■ **ACTIVITY**
Lines from the one containing "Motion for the" through the last line of the data are to be repeated word for word, both ends included.
◇ ◇ ◇ ◇ ◇
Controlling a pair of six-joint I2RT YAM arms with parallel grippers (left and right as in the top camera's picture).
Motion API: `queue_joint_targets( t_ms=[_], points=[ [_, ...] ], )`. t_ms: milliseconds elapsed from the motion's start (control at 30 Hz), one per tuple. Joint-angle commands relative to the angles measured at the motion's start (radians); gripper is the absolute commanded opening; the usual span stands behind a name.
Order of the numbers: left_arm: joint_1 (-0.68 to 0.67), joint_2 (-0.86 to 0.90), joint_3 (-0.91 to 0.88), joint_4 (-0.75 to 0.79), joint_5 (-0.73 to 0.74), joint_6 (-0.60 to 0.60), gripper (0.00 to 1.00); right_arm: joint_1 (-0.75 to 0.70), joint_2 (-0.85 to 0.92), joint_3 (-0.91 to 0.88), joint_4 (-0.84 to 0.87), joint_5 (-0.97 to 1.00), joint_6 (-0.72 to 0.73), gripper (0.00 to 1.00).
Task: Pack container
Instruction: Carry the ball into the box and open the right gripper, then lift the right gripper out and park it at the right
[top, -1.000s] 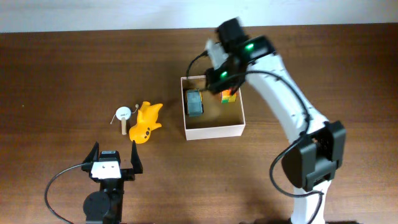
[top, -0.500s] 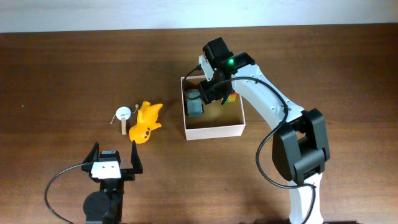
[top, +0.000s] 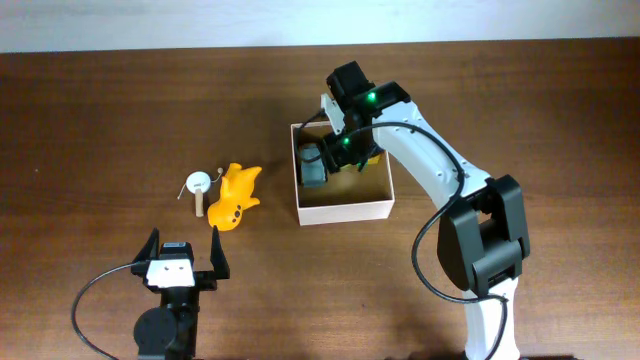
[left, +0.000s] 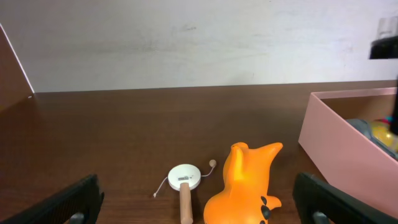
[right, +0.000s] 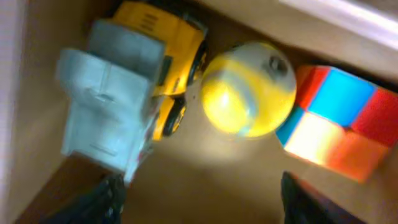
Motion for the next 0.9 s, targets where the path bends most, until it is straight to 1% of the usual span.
queue_joint_targets(
  t_ms=[0,167,200,333,400,633,733,867],
  points=[
    [0.0,-0.007,-0.006,0.0,0.011,0.015,0.99,-0.018,-0.065,0.166,-0.106,-0.016,0.038,0.77],
    [0.0,-0.007,-0.005,0.0,0.011,0.015,0.99,-0.085,-0.134,0.296,-0.205,0.021,0.038,0.79],
    [0.0,-0.007,-0.006,0.0,0.011,0.015,0.99,-0.105,-0.145,0.311,-0.216,0.048,0.048,0.83],
    [0.0,-0.007,-0.006,0.0,0.011,0.015,0.99,-0.205,-0.17,0.325,-0.24,0.223,0.164,0.92],
    [0.0,-0.007,-0.006,0.0,0.011,0.015,0.99,-0.267,-0.167,0.323,-0.26,0.273,0.221,0.99],
    [0.0,-0.007,-0.005,0.0,0.011,0.015,0.99,-0.452,-0.14,0.229,-0.262,0.295,0.414,0.99],
    [0.0,-0.007,-0.006,0.0,0.011,0.015,0.99,-0.509,-0.132,0.18,-0.261,0.294,0.458,0.99],
    [0.0,-0.007,-0.006,0.002,0.011,0.015,0.99,-0.555,-0.123,0.129,-0.262,0.291,0.464,0.99]
  ],
)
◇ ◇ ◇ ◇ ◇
■ **ANSWER TO THIS PROBLEM**
Motion for the next 0.9 s, targets where the path bends most, until it is straight to 1% of the usual span.
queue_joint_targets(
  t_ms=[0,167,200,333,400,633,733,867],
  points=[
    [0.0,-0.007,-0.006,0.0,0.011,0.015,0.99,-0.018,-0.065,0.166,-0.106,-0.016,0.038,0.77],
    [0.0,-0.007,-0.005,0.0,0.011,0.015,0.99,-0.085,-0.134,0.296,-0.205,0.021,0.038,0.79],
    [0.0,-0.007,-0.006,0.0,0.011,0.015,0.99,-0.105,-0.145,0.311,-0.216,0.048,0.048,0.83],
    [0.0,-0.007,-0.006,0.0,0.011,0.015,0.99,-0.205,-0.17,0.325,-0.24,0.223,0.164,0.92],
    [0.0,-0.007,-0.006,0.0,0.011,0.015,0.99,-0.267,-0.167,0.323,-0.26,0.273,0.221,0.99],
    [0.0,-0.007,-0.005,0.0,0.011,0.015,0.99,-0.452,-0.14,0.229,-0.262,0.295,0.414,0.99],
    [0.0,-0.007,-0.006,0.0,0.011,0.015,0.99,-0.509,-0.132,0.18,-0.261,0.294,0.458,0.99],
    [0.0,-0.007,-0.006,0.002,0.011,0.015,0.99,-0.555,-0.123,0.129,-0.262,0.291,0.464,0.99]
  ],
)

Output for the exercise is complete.